* _EXERCISE AIM_
If a line in the entries includes "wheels", show that line.

[Items from a dataset]
——————————

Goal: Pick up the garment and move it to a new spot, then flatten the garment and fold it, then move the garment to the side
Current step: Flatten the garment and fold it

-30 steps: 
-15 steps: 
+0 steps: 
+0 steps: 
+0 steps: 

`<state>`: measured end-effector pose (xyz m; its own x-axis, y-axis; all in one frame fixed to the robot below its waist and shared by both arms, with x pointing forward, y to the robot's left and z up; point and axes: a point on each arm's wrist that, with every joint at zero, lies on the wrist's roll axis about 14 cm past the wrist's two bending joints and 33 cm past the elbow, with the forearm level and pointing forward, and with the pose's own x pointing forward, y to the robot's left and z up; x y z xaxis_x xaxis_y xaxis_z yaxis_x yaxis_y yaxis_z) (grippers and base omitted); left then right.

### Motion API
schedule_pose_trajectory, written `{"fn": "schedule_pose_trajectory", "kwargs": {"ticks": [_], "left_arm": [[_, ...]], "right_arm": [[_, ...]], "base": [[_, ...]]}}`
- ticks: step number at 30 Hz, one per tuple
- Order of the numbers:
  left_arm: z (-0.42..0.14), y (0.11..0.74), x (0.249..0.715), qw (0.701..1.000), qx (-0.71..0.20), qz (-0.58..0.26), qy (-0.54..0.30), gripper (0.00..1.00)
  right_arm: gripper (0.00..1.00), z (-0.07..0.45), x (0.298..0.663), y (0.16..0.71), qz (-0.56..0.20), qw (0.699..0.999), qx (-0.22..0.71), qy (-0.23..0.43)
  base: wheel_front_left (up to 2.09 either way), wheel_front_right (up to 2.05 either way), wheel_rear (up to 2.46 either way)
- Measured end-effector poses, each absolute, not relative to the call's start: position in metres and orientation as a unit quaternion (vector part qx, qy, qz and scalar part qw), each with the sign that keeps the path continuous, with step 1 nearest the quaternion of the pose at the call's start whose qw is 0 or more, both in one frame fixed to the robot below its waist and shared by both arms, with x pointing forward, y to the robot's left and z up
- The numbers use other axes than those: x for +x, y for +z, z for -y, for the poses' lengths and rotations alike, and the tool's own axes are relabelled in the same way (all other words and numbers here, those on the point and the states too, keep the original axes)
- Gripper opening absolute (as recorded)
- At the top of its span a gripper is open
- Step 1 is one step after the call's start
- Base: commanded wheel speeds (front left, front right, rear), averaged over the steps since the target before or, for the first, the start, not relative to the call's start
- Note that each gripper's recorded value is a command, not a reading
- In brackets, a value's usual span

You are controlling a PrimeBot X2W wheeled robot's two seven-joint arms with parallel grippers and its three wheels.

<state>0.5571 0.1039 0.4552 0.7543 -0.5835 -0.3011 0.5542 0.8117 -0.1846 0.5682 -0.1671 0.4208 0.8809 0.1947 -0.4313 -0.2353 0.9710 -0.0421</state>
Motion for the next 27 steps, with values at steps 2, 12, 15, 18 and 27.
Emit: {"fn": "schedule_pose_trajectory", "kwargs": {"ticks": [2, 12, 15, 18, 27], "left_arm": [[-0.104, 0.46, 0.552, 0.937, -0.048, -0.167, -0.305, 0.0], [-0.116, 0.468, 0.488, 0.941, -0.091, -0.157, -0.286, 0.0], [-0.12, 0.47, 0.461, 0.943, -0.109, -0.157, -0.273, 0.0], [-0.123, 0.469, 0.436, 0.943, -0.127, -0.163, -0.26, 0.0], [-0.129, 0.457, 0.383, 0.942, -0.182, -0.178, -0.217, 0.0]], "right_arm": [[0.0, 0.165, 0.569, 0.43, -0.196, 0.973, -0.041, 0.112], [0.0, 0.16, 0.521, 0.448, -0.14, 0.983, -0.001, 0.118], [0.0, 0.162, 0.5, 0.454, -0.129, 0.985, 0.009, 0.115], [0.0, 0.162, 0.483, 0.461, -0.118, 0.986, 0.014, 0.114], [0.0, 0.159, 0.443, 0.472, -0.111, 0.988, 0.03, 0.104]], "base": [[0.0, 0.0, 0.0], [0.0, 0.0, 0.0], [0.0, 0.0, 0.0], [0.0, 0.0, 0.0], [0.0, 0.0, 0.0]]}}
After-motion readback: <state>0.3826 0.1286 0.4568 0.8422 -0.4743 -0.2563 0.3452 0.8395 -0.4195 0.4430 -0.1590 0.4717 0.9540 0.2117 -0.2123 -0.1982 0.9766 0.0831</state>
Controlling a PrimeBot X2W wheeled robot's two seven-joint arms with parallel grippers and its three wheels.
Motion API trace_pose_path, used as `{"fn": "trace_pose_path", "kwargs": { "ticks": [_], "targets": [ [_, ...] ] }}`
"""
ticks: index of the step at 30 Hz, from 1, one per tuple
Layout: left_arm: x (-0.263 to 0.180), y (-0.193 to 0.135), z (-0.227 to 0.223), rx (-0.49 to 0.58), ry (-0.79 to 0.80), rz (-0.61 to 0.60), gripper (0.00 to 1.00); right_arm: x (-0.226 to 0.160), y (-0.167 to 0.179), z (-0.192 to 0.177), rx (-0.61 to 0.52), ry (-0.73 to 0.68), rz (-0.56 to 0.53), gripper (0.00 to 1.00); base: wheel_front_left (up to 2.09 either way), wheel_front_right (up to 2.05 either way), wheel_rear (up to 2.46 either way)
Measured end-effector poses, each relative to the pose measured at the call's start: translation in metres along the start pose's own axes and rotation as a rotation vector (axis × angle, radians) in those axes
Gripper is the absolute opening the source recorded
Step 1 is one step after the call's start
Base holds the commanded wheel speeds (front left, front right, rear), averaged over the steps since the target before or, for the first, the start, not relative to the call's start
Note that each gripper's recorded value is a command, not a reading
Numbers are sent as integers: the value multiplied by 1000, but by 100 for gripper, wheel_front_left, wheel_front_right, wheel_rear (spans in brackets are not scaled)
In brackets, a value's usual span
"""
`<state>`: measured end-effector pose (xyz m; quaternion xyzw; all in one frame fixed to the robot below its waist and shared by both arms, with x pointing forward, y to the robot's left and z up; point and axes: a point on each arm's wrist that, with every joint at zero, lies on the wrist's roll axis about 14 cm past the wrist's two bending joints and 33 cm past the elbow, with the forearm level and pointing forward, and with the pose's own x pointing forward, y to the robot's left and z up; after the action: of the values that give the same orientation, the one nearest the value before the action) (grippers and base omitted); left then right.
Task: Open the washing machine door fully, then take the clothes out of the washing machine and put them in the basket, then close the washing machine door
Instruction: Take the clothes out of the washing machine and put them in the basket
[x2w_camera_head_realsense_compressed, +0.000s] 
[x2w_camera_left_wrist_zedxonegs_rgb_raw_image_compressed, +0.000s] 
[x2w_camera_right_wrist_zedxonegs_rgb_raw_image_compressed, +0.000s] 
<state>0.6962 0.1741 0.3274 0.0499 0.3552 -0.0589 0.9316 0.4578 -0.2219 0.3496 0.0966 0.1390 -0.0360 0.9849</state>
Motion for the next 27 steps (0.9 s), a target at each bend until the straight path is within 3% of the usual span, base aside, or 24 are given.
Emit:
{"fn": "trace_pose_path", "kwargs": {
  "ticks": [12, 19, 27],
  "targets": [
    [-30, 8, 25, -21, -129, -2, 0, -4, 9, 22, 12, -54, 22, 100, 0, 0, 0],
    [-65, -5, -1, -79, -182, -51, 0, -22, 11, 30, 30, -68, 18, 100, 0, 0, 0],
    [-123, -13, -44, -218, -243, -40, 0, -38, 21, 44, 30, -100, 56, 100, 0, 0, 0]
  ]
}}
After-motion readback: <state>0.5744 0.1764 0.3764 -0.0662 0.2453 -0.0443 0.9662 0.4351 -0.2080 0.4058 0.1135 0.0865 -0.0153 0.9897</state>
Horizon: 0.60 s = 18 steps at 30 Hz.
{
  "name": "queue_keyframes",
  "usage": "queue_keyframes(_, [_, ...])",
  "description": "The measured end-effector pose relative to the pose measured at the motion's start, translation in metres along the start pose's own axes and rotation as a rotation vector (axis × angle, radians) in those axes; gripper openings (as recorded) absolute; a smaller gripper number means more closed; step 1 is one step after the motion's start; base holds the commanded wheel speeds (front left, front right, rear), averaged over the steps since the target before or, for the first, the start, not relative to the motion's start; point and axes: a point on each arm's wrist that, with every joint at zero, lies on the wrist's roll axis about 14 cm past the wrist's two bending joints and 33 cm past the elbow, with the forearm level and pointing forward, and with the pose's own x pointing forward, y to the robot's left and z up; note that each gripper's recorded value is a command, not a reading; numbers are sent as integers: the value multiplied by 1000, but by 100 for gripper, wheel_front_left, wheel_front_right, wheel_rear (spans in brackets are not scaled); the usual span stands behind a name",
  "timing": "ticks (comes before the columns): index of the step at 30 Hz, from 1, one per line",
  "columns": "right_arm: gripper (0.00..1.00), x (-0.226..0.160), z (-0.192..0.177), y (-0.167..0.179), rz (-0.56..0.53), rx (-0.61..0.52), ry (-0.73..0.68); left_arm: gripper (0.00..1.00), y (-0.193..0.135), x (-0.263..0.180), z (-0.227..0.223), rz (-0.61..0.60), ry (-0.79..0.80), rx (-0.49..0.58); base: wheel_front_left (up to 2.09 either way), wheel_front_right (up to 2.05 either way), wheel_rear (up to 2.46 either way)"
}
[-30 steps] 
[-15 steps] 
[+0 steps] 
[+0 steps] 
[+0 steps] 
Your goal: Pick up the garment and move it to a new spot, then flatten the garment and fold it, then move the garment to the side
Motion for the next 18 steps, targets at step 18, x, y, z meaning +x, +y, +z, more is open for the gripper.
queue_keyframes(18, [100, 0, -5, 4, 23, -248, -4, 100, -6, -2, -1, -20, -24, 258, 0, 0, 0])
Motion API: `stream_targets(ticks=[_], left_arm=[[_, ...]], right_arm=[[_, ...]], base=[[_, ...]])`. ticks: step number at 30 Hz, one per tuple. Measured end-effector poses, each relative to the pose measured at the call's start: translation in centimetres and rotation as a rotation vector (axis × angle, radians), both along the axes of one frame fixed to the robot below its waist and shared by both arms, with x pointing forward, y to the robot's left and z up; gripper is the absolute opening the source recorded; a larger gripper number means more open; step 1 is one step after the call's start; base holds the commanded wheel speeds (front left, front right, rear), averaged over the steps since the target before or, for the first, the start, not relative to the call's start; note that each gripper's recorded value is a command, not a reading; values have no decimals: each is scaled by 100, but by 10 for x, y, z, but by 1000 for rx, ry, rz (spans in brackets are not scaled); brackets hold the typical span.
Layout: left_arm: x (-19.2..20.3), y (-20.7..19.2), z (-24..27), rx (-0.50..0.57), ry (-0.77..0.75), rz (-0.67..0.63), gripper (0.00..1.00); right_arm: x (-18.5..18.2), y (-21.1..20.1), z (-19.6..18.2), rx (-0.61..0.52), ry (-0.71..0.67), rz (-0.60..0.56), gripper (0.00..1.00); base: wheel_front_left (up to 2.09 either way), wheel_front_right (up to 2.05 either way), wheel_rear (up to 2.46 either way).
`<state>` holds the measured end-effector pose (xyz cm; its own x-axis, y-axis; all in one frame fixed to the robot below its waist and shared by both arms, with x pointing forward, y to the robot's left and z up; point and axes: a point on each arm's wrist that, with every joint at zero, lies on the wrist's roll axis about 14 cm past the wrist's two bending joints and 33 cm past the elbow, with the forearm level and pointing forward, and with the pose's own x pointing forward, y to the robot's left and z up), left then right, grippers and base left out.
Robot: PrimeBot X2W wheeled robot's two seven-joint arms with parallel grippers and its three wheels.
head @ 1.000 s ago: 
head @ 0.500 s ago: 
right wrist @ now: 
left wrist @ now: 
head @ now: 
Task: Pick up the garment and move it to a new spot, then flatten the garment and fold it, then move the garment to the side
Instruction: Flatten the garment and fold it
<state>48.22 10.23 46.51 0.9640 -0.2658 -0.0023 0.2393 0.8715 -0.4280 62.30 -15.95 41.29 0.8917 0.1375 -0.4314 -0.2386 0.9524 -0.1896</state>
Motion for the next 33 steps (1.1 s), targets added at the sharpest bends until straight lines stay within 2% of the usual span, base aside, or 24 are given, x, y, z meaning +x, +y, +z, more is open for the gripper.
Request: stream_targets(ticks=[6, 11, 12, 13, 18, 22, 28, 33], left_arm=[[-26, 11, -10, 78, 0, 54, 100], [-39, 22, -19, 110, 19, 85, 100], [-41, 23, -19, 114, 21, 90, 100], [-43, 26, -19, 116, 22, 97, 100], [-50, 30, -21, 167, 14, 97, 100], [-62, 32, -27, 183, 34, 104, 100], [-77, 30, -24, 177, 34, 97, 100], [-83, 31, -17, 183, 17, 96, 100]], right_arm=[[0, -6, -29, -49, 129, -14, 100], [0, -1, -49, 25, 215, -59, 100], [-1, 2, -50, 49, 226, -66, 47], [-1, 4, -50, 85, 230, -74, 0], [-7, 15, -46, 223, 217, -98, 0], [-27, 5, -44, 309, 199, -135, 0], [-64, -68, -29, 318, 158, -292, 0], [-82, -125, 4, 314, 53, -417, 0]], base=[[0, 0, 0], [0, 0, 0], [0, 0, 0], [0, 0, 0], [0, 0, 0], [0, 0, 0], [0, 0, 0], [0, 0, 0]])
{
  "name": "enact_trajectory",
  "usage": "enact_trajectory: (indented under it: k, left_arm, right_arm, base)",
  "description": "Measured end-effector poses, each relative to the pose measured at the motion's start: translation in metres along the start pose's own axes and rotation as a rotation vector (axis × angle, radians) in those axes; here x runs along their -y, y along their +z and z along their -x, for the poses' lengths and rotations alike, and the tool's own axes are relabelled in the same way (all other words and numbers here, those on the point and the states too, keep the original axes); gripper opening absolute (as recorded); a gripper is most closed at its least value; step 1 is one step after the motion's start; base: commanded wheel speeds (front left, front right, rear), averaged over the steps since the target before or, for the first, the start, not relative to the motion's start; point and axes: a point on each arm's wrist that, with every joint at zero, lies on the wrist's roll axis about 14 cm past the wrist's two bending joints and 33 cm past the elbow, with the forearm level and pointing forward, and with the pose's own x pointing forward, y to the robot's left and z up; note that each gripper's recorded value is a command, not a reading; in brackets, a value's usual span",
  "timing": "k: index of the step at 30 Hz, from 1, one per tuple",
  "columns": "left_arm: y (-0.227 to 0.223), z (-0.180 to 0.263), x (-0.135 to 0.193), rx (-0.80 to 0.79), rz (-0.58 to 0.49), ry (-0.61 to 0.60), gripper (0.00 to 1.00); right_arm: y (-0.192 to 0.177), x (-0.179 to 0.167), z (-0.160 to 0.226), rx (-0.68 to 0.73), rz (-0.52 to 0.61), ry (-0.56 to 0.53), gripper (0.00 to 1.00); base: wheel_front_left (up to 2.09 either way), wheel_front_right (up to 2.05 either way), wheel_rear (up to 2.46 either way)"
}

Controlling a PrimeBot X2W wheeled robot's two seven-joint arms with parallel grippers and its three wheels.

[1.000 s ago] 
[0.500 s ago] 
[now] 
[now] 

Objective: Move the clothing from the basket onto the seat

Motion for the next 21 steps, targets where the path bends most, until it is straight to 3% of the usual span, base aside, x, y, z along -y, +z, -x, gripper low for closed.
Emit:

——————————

* _TASK ANSWER_
You are controlling a PrimeBot X2W wheeled robot's two seven-joint arms with parallel grippers and its three wheels.
Controlling a PrimeBot X2W wheeled robot's two seven-joint arms with parallel grippers and its three wheels.
Robot: PrimeBot X2W wheeled robot's two seven-joint arms with parallel grippers and its three wheels.
Controlling a PrimeBot X2W wheeled robot's two seven-joint arms with parallel grippers and its three wheels.

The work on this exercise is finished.